--- Dataset Enclosed Below ---

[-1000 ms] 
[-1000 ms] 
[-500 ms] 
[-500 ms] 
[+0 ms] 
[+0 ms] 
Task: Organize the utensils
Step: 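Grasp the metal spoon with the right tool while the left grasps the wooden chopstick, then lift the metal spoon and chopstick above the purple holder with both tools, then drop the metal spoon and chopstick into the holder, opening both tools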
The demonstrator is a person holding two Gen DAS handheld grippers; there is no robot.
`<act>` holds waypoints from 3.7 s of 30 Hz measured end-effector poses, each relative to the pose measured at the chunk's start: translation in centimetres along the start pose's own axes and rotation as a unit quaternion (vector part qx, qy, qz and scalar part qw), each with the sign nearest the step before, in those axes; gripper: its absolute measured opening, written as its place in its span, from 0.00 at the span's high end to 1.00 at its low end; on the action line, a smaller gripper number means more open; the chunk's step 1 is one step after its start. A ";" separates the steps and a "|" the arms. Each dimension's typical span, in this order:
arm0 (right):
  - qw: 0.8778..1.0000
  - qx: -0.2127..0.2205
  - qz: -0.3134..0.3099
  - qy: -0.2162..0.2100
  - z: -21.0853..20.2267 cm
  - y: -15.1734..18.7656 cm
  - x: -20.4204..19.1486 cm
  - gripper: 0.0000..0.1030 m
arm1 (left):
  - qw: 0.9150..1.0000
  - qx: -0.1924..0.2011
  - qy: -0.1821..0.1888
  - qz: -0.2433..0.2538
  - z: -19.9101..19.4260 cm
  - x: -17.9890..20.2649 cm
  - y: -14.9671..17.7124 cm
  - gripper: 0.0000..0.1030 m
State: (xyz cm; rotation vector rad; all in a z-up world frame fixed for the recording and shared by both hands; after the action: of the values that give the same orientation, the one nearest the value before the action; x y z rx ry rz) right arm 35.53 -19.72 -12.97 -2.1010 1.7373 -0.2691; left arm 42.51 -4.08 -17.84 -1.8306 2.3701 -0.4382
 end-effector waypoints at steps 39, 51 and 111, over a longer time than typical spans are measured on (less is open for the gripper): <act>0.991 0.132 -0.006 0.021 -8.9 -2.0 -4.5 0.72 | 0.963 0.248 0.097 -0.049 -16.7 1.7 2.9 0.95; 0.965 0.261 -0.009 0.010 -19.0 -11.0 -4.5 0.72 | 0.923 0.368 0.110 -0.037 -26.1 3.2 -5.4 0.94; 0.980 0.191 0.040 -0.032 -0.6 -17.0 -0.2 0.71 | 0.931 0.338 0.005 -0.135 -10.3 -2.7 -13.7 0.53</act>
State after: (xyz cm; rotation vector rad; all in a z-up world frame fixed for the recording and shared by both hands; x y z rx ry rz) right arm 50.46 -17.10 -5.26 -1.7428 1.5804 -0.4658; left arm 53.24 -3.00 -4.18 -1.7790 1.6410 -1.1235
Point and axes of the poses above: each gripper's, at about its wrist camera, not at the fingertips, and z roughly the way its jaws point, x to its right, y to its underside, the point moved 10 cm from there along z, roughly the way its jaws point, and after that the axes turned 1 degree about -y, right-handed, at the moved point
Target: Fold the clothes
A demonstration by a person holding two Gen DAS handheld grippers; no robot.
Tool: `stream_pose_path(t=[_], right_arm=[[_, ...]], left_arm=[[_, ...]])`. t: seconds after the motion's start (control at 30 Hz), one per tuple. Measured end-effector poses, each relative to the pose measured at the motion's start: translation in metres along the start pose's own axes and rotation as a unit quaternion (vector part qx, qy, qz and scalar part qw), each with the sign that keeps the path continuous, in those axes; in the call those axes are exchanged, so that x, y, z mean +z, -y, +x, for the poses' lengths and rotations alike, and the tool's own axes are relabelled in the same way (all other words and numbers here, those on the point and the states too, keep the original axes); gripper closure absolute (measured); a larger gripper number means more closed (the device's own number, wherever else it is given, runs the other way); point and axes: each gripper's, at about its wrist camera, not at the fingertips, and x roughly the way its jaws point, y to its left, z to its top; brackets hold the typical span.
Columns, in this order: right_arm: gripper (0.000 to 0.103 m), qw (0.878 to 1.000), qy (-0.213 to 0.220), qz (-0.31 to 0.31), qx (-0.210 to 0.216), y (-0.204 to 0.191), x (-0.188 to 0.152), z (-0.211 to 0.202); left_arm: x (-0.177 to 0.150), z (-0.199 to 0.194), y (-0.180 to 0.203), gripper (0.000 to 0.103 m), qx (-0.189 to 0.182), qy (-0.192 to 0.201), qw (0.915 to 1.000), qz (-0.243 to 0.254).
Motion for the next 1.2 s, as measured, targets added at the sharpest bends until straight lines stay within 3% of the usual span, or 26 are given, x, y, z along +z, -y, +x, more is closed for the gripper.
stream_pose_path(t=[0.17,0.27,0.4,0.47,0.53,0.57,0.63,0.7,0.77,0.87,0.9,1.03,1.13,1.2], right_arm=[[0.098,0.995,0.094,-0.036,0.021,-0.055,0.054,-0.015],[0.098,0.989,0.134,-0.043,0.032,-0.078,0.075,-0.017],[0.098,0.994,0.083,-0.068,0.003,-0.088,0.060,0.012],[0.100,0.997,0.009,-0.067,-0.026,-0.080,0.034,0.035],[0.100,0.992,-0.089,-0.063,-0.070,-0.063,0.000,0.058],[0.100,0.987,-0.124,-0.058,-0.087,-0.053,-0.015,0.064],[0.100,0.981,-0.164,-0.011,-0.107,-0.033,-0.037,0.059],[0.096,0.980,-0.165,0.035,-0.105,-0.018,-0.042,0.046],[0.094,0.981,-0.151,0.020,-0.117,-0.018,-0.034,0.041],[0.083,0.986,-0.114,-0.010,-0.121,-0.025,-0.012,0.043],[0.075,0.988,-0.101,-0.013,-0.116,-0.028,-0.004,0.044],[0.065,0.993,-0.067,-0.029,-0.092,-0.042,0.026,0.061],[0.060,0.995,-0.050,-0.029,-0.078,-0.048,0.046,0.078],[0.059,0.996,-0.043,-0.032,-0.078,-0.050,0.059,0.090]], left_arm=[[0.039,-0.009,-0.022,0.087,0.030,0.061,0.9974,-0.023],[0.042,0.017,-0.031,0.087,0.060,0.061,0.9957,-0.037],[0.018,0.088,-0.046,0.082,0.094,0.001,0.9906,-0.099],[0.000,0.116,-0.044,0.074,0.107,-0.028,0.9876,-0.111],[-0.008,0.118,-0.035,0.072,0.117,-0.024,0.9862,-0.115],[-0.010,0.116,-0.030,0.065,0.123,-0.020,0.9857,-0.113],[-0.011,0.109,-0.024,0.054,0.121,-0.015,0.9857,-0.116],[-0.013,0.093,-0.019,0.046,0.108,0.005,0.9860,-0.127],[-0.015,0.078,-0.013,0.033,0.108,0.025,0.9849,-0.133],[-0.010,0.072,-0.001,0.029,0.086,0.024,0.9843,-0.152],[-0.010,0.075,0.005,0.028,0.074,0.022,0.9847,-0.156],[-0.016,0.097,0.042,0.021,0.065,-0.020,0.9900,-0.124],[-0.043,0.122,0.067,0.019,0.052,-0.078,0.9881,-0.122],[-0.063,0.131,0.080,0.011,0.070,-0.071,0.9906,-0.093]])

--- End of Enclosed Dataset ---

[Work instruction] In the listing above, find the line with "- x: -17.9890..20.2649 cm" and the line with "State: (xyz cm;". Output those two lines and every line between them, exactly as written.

[Solution for this task]
  - x: -17.9890..20.2649 cm
  - y: -14.9671..17.7124 cm
  - gripper: 0.0000..0.1030 m
State: (xyz cm; rotation vector rad; all in a z-up world frame fixed for the recording and shared by both hands; after the action: of the values that give the same orientation, the one nearest the value before the action; x y z rx ry rz) right arm 35.53 -19.72 -12.97 -2.1010 1.7373 -0.2691; left arm 42.51 -4.08 -17.84 -1.8306 2.3701 -0.4382

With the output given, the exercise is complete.